How to Build NLP Topic Models to Truly Understand What Customers Want

Posted by Brian Roepke on Sun 09 January 2022 Updated on Sun 09 January 2022

What is a Topic Model?

Topic Modeling is one of my favorite NLP techniques. It is a technique for discovering topics in a large collection of documents. It allows you to take unstructured text and bring structure into topics, which are collections of related words. A subject matter expert can then interpret these to give them additional meaning.

We scraped the data we'll be using for this analysis from the official Tesla User Forums.

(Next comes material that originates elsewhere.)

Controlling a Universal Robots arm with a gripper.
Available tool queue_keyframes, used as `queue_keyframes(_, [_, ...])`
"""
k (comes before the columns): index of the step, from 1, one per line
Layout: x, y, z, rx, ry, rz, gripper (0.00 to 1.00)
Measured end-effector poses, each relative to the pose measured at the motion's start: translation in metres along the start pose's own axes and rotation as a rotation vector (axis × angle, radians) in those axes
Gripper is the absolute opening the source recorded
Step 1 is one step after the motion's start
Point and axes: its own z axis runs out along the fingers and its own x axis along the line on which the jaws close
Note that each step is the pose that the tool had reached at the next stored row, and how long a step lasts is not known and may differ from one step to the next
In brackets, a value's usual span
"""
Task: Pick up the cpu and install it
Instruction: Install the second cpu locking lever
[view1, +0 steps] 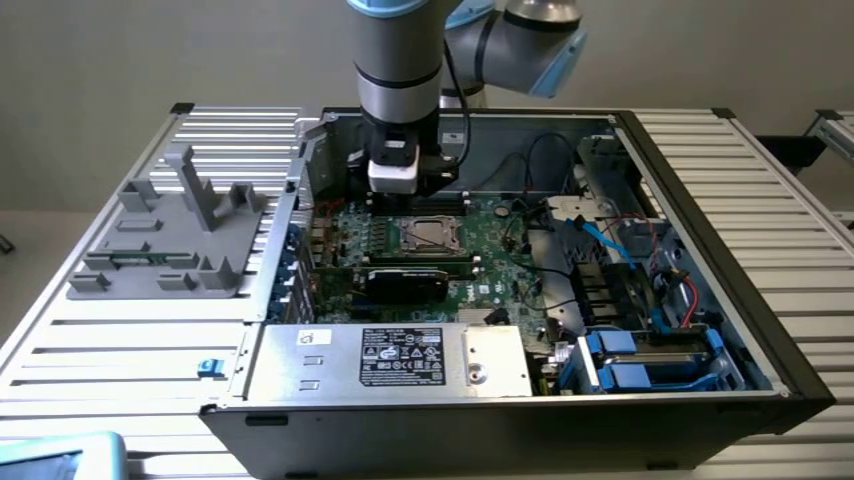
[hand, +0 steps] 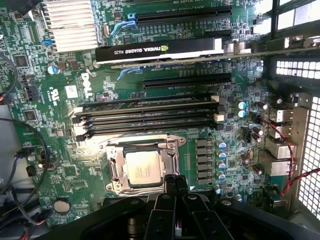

It's a collection of about 55,000 entries consisting of Tesla owners asking questions about their cars and the community providing answers. User forums are a great place to mine for customer feedback and understand areas of interest. We'll approach this as a Product Manager looking for areas to investigate.

Latent Dirichlet Allocation (LDA)

The specific methodology used in this analysis is Latent Dirichlet Allocation (LDA), a probabilistic model for generating groups of words associated with n-topics. In LDA, the algorithm looks at documents as a mixture of topics. The topics are a mixture of words, and the algorithm calculates the probability of each word associated with a topic1. LDA is potentially the most common method for building topic models in NLP.

This post will not get into the details of LDA, but we'll be using the Gensim library to perform the analysis. If you would like to learn more about LDA, check out the paper by Blei, Ng, & Jordan (2003) 1.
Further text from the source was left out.